Здесь уместно привести евангельские слова: «Взгляните на птиц небесных: они ни сеют, ни жнут, ни собирают в житницы; и Отец ваш Небесный питает их. Вы не гораздо ли лучше их? Да и кто из вас, заботясь, может прибавить себе росту [хотя] на один локоть? И об одежде что заботитесь? Посмотрите на полевые лилии, как они растут: ни трудятся, ни прядут; но говорю вам, что и Соломон во всей славе своей не одевался так, как всякая из них; если же траву полевую, которая сегодня есть, а завтра будет брошена в печь, Бог так одевает, кольми паче вас, маловеры! Итак не заботьтесь и не говорите: что нам есть? или что пить? или во что одеться? потому что всего этого ищут язычники, и потому что Отец ваш Небесный знает, что вы имеете нужду во всем этом. Ищите же прежде Царства Божия и правды Его, и это все приложится вам. Итак не заботьтесь о завтрашнем дне, ибо завтрашний [сам] будет заботиться о своем: довольно для [каждого] дня своей заботы» (Мф. 6: 26–34). Неслучайно, наверное, здесь звучит имя Соломона.

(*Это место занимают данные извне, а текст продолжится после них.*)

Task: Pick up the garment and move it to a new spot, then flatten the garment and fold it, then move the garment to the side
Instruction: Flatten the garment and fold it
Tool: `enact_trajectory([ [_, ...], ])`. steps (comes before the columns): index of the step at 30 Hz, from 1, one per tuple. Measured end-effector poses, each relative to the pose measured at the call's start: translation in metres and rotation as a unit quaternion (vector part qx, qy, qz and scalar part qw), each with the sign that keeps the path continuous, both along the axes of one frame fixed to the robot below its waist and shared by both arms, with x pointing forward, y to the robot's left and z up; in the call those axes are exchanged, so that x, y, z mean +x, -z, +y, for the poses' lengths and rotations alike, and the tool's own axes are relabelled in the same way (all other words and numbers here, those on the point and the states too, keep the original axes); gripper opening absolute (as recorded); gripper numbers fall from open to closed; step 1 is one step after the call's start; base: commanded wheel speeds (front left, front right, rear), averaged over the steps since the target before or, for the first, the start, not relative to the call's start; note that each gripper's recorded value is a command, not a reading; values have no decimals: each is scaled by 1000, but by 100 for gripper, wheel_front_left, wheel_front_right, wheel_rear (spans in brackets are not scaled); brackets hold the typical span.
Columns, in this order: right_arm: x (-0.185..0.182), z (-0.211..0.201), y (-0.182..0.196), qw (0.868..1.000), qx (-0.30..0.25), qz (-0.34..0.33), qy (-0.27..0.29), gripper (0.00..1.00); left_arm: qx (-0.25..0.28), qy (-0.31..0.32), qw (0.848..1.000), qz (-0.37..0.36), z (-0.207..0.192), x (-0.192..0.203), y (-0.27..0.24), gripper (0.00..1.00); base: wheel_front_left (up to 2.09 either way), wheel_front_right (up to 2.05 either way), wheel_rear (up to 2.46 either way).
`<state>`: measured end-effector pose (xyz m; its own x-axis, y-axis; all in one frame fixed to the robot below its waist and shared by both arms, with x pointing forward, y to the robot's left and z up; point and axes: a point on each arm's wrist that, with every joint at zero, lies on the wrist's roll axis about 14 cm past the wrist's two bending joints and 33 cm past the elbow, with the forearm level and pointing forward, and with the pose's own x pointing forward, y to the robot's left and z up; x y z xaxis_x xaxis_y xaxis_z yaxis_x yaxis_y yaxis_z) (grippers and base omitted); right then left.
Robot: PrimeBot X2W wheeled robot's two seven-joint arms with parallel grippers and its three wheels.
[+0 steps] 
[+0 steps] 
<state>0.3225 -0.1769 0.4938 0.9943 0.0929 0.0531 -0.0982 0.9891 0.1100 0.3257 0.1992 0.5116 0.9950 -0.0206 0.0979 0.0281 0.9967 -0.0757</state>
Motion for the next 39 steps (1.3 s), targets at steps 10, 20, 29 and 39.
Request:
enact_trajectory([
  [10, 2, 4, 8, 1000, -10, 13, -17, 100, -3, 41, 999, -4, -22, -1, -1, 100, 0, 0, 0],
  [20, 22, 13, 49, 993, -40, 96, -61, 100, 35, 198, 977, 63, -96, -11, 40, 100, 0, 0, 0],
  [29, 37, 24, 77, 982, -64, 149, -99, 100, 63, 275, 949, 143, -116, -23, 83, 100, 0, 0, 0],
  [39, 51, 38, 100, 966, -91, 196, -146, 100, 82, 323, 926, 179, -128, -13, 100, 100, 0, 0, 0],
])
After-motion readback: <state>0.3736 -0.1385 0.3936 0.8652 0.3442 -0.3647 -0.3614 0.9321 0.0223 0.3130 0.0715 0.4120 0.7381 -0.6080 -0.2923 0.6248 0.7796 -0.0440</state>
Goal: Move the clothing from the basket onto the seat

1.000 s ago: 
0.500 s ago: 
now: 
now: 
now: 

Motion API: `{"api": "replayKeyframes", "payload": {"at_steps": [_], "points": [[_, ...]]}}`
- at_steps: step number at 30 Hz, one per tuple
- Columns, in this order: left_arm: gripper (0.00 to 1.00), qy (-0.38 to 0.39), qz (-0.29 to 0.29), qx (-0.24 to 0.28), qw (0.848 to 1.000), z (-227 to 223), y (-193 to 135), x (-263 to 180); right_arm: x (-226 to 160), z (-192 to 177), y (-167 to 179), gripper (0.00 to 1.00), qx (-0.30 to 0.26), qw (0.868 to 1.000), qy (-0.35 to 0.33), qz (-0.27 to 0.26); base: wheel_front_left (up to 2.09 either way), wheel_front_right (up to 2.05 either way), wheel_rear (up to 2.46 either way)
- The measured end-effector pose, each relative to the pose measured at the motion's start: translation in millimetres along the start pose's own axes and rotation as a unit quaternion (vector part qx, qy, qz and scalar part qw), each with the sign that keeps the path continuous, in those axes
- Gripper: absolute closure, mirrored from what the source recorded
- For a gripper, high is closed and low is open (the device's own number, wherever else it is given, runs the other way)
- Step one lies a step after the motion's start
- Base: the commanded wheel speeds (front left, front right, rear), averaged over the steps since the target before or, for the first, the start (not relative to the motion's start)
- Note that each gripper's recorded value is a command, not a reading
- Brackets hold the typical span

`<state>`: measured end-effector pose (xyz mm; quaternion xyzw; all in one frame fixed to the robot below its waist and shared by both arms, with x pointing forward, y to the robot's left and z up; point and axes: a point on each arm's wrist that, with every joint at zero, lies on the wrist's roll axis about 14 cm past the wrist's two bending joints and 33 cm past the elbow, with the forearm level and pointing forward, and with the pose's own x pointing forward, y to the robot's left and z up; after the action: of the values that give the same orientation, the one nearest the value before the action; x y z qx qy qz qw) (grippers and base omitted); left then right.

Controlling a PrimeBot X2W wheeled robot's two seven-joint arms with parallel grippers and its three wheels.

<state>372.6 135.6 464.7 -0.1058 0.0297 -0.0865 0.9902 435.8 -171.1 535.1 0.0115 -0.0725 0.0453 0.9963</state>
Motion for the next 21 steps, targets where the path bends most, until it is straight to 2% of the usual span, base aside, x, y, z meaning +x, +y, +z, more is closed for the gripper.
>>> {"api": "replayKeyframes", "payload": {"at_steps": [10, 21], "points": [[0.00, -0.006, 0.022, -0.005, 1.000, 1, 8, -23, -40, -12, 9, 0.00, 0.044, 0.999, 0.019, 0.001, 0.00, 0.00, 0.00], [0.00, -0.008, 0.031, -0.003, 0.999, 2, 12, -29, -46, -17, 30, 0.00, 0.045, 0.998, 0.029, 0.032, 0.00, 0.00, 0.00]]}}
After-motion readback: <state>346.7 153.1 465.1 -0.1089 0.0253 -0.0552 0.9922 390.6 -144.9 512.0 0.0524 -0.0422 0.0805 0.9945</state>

Екклесиаст дает парадоксальный совет, не покоряться мирскому мудрованию, не собирать, но, наоборот, расточать, давать милостыню: «Отпускай хлеб твой по водам, потому что по прошествии многих дней опять найдешь его» (Еккл. 11: 1). Рассмотрение суетности человеческих занятий позволяет ему убедить читателя не прилепляться к ним сердцем. Святитель Григорий Богослов говорит об этом так: «“Видех всяческая”, говорит Екклесиаст, обозрел я мыслию все человеческое, богатство, роскошь, могущество, непостоянную славу, мудрость, чаще убегающую, нежели приобретаемую; неоднократно возвращаясь к одному и тому же, рассмотрел опять роскошь, и опять мудрость, потом сластолюбие, сады, многочисленность рабов, множество имения, виночерпцев и виночерпиц, певцов и певиц, оружие, оруженосцев, коленопреклонения народов, собираемые дани, царское величие, и все излишества и необходимости жизни, все, чем превзошел я всех до меня бывших царей: и что же во всем этом? “Все суета суетствий, всяческая суета и произволение духа” (Еккл. 1: 14), то есть какое‑то неразумное стремление души и развлечение человека, осужденного на сие, может быть, за древнее падение. Но “конец слова”, говорит он, “все слушай, Бога бойся” (Еккл. 12: 13); здесь предел твоему недоумению. И вот единственная польза от здешней жизни – самым смятением видимого и обуреваемого руководиться к постоянному и незыблемому» [14, т. 1, с. 171–172].